Berodual® Respimat® vs Metered Dose Inhaler in Patients With Chronic Obstructive Pulmonary Disease

This is an interventional treatment trial for Pulmonary Disease, Chronic Obstructive Read More

Inclusion Criteria:

• All patients must have a diagnosis of COPD and must meet the following spirometric criteria:

  • Patients must have relatively stable, mild to severe airway obstruction with an forced expiratory volulme in one second (FEV1) ≤70% of predicted normal and FEV1 ≤70% of forced vital capacity (FVC). Predicted normal values calculated according to evolutionary conserved chromosome segments (ECCS)
  • Patients who have frequent exacerbations which could be expected to interfere with the patient's ability to participate in the study should be excluded
• Male or non-pregnant/non-lactating female patients aged ≥18 years

• Patients must demonstrate poor MDI technique prior to the start of the study. Presence of any of the following will be considered poor technique:

  • Failure to co-ordinate "firing" of an MDI with inhalation
  • Too fast an inhalation rate (> 30 litres/minute (L/min))
  • Presence of "Cold Freon" effect (MDI spray hitting the back of the throat that caused the patient to stop inhaling)
• All patients must sign an informed consent form prior to participation in the study, i.e. prior to pre-study washout of their usual pulmonary medications
• Current or ex-smokers with a smoking history of >10 pack years

Exclusion Criteria:

• Patients with significant diseases other than COPD will be excluded. A significant disease is defined as a disease which in the opinion of the investigator may either put the patient at risk because of participation in the study or a disease which may influence the results of the study or the patient's ability to participate in the study
• Patients with clinically relevant abnormal baseline haematology, blood chemistry or urinalysis, if the abnormality defines a disease listed as an exclusion criterion will be excluded
• Patients with a recent history (i.e. six months or less) of myocardial infarction
• Patients with any unstable or life-threatening cardiac arrhythmia or who have been hospitalised for heart failure within the past year
• Patients who regularly use daytime oxygen therapy for more than 1 hour per day and in the investigator's opinion will be unable to abstain from the use of oxygen
• Patients with known active tuberculosis
• Patients with a history of cancer within the last five years. Patients with treated basal cell carcinoma are allowed
• Patients with a history of life-threatening pulmonary obstruction, or a history of cystic fibrosis or bronchiectasis
• Patients who have undergone thoracotomy with pulmonary resection.

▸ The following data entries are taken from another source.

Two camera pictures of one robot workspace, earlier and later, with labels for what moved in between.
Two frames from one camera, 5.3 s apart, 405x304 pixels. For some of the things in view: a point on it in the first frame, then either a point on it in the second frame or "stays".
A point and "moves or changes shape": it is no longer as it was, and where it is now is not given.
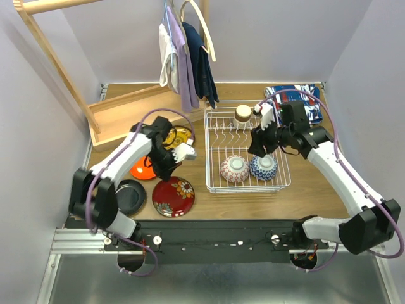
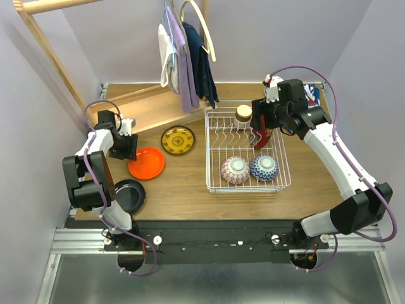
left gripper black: [165, 166] → [127, 147]
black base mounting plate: [215, 242] stays
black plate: [131, 196] stays
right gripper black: [259, 139] → [260, 107]
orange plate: [143, 169] stays
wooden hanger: [209, 49] stays
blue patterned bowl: [264, 168] stays
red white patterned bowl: [234, 168] stays
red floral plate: [173, 198] moves or changes shape
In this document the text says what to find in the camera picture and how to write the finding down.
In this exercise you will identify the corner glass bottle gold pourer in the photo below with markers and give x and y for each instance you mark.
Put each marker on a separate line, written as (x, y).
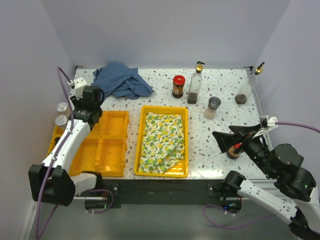
(249, 85)

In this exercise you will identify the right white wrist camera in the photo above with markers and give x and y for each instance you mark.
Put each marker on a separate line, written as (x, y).
(268, 122)

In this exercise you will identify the lemon print cloth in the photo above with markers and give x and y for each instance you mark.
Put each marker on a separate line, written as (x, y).
(163, 143)

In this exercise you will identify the yellow compartment organizer tray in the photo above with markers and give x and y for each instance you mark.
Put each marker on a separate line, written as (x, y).
(100, 149)

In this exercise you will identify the red cap soy bottle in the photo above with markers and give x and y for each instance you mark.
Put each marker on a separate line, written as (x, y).
(231, 153)

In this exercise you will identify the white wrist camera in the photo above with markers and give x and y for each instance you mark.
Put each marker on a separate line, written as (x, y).
(77, 86)
(268, 122)

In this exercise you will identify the blue checkered shirt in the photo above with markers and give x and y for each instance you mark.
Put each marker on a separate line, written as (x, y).
(121, 81)

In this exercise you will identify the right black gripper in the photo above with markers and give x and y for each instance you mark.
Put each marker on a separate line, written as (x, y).
(225, 140)

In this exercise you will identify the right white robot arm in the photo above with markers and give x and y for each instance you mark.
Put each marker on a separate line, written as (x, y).
(283, 164)

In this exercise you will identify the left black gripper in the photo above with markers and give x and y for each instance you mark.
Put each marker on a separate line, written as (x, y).
(76, 103)

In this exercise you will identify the yellow flat tray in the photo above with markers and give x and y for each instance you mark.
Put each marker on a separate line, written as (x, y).
(180, 170)

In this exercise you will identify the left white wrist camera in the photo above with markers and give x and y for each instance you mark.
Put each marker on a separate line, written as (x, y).
(77, 86)

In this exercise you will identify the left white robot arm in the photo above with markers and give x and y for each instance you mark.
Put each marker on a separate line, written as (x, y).
(50, 181)

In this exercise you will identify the red lid sauce jar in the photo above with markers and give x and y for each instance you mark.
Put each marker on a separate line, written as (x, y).
(178, 86)

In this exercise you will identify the blue label spice jar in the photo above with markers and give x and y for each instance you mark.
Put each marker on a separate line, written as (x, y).
(63, 109)

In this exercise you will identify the glass oil bottle gold pourer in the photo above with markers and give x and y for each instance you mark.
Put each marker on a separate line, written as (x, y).
(195, 83)

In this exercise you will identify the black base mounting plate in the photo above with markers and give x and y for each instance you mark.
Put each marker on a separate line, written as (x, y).
(162, 192)

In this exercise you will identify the grey cap salt grinder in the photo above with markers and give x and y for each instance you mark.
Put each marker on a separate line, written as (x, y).
(211, 110)

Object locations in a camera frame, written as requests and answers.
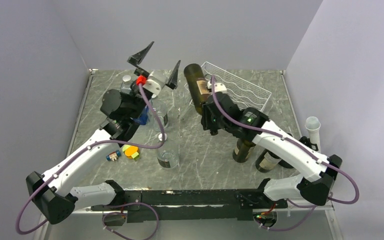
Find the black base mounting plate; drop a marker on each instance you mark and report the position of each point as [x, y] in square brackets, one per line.
[239, 204]

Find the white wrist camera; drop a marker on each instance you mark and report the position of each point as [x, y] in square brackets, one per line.
[155, 82]
[219, 87]

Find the white wire wine rack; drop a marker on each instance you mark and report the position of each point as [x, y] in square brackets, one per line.
[244, 93]

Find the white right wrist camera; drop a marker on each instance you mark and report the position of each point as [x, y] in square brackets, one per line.
[219, 87]

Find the small clear silver-cap bottle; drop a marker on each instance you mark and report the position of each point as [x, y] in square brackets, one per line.
[161, 109]

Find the black microphone stand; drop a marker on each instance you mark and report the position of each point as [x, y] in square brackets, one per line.
[306, 141]

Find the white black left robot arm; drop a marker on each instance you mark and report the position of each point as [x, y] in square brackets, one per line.
[56, 192]

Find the dark olive wine bottle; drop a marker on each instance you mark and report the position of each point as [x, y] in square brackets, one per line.
[197, 85]

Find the orange green toy block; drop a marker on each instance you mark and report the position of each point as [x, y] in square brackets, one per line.
[131, 152]

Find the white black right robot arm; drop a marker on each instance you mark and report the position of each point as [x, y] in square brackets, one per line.
[317, 172]

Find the green labelled wine bottle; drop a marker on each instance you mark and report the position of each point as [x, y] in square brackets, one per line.
[267, 161]

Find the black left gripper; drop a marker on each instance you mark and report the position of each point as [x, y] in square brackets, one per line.
[137, 59]

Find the clear silver cap bottle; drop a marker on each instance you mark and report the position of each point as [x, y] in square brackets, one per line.
[168, 155]

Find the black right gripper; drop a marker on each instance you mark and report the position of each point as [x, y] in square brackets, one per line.
[205, 119]

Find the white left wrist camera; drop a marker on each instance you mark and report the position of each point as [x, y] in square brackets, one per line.
[155, 82]

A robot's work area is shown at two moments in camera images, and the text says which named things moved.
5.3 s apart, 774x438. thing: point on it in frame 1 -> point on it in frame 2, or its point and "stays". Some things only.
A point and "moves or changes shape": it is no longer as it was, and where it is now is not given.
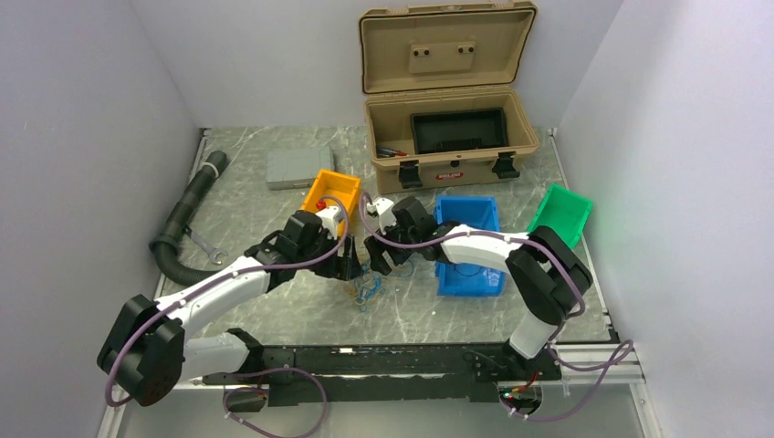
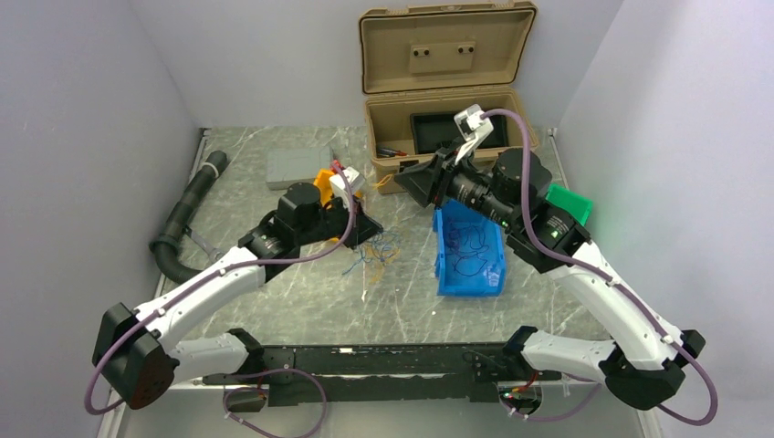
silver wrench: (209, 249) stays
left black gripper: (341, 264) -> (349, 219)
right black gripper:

Patients with a history of thoracotomy for other reasons should be evaluated as per exclusion 1
• Patients with any upper respiratory infection in the past 14 days prior to the screening visit or during the baseline period
• Patients who are currently in a pulmonary rehabilitation programme or who have completed a pulmonary rehabilitation programme in the six weeks prior to the screening visit
• Patients with known hypersensitivity to β2-agonists, anticholinergic drugs or any excipients of the active or placebo Berodual®
• Patients with known narrow-angle glaucoma
• Patients who are being treated with antihistamines (H1 receptor antagonists)
• Patients using oral corticosteroid medication at unstable doses (i.e. less than six weeks on a stable dose) or at doses in excess of the equivalent of 10 mg of prednisolone per day or 20 mg every other day
• Patients who are being treated with monamine oxidase inhibitors or tricyclic antidepressants
• Pregnant or nursing women or women of childbearing potential not using a medically approved means of contraception (i.e. oral or injectable eg Depo-Provera or Noristerat contraceptives, intrauterine devices, diaphragm (plus spermicide) or subdermal implants eg: Norplant®)
• Patients with, in the opinion of the investigator, a history of and/or active significant alcohol or drug abuse
• Patients who have taken an investigational drug within four months or six half lives (whichever is the greater) prior to screening visit and/or the administration of radiolabelled dosage forms within the three months prior to the screening visit
• Radiation exposure from clinical studies, including that from the present study and diagnostic X-rays but excluding background radiation, exceeding 5 millisievert (mSv) in the last 12 months or 10 mSv in the last five years. No patient whose occupational exposure is monitored will participate in the study

Precautions: As with other anticholinergic drugs, Berodual® should be used with caution in patients with prostatic hyperplasia or bladder neck obstruction.